Exercise data ::
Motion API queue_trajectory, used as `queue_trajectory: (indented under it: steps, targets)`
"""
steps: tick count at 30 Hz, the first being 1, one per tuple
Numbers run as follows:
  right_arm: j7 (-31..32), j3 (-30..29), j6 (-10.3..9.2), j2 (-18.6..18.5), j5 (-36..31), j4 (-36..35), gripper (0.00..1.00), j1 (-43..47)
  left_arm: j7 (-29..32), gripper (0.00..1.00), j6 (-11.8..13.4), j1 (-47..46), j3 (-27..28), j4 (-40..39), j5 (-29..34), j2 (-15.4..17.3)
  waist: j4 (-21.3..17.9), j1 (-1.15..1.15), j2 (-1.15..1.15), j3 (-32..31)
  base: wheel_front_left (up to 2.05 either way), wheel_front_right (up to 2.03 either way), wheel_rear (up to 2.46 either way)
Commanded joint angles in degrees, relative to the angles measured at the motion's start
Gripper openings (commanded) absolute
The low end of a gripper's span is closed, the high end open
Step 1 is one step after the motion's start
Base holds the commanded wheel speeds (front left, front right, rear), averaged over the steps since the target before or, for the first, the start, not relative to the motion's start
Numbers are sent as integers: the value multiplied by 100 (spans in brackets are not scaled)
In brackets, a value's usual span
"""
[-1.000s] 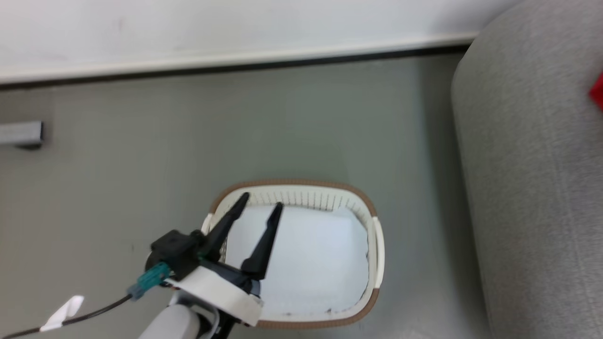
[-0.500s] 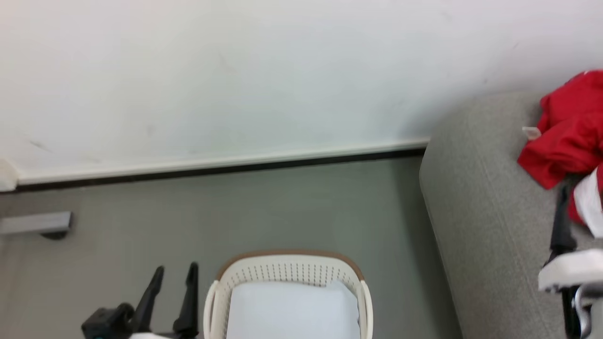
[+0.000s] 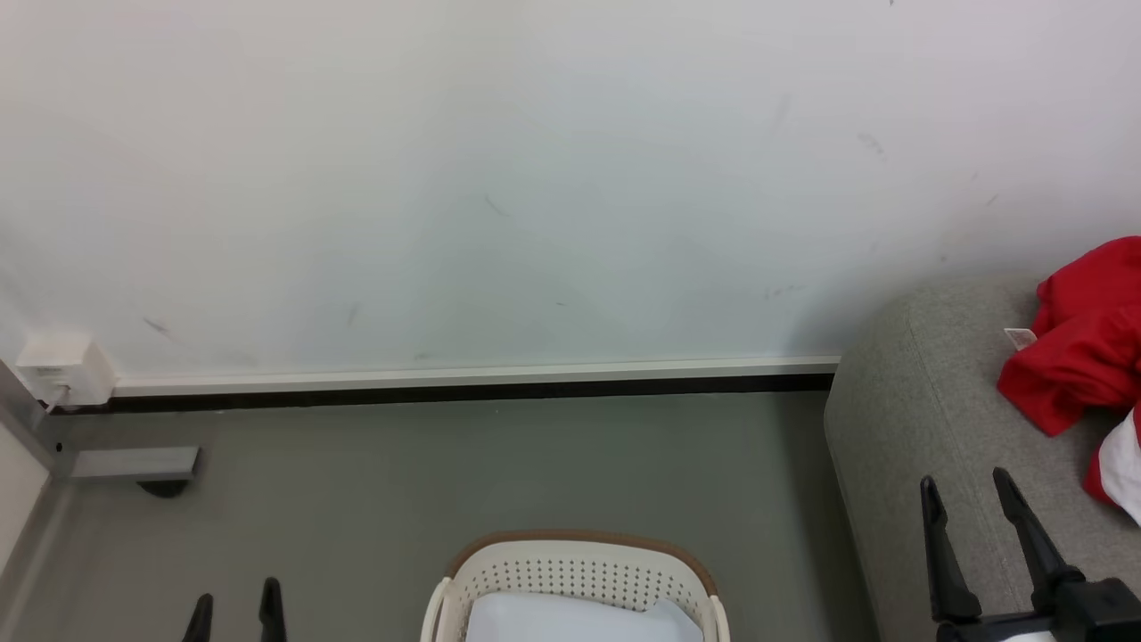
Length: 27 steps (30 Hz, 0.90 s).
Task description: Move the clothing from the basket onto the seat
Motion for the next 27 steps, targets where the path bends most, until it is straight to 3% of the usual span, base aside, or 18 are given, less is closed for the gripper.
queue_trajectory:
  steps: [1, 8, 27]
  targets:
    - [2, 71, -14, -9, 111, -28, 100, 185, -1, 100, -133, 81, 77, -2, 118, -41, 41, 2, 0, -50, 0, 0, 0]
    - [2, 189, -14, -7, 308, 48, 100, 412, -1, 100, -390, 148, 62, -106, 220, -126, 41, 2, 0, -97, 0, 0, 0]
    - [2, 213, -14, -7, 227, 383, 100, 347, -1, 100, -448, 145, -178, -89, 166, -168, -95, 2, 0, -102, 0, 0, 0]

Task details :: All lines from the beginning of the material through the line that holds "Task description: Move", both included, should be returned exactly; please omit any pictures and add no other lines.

Completed task ::
Motion API queue_trajectory, used as `queue_trajectory: (indented under it: steps, targets)`
"""
steps: tick count at 30 Hz, the first being 1, one per tuple
Numbers run as follows:
  right_arm: j7 (-31..32), j3 (-30..29), j6 (-10.3..9.2), j2 (-18.6..18.5), j5 (-36..31), j4 (-36..35), gripper (0.00..1.00), j1 (-43..47)
  left_arm: j7 (-29..32), gripper (0.00..1.00), j6 (-11.8..13.4), j1 (-47..46), j3 (-27..28), j4 (-40..39), j5 (-29..34), j2 (-15.4..17.3)
  waist: j4 (-21.3..17.9), j1 (-1.15..1.15), j2 (-1.15..1.15), j3 (-32..31)
  base: wheel_front_left (up to 2.05 either way), wheel_front_right (up to 2.03 either way), wheel_rear (up to 2.46 either way)
Commanded joint angles in degrees, relative to the angles measured at the motion's start
Gripper openings (commanded) absolute
The low end of a gripper's span is closed, the high end open
Step 1 is one step after the motion's start
Base holds the commanded wheel speeds (front left, front right, rear), averaged over the steps since the target before or, for the first, the start, not relative to the motion's start
Numbers are sent as integers: the value multiplied by 100 (spans in brackets are not scaled)
In brackets, a value's usual span
"""
[-1.000s] 
[-0.500s] 
[+0.000s] 
Length: 27 steps (30 Hz, 0.90 s).
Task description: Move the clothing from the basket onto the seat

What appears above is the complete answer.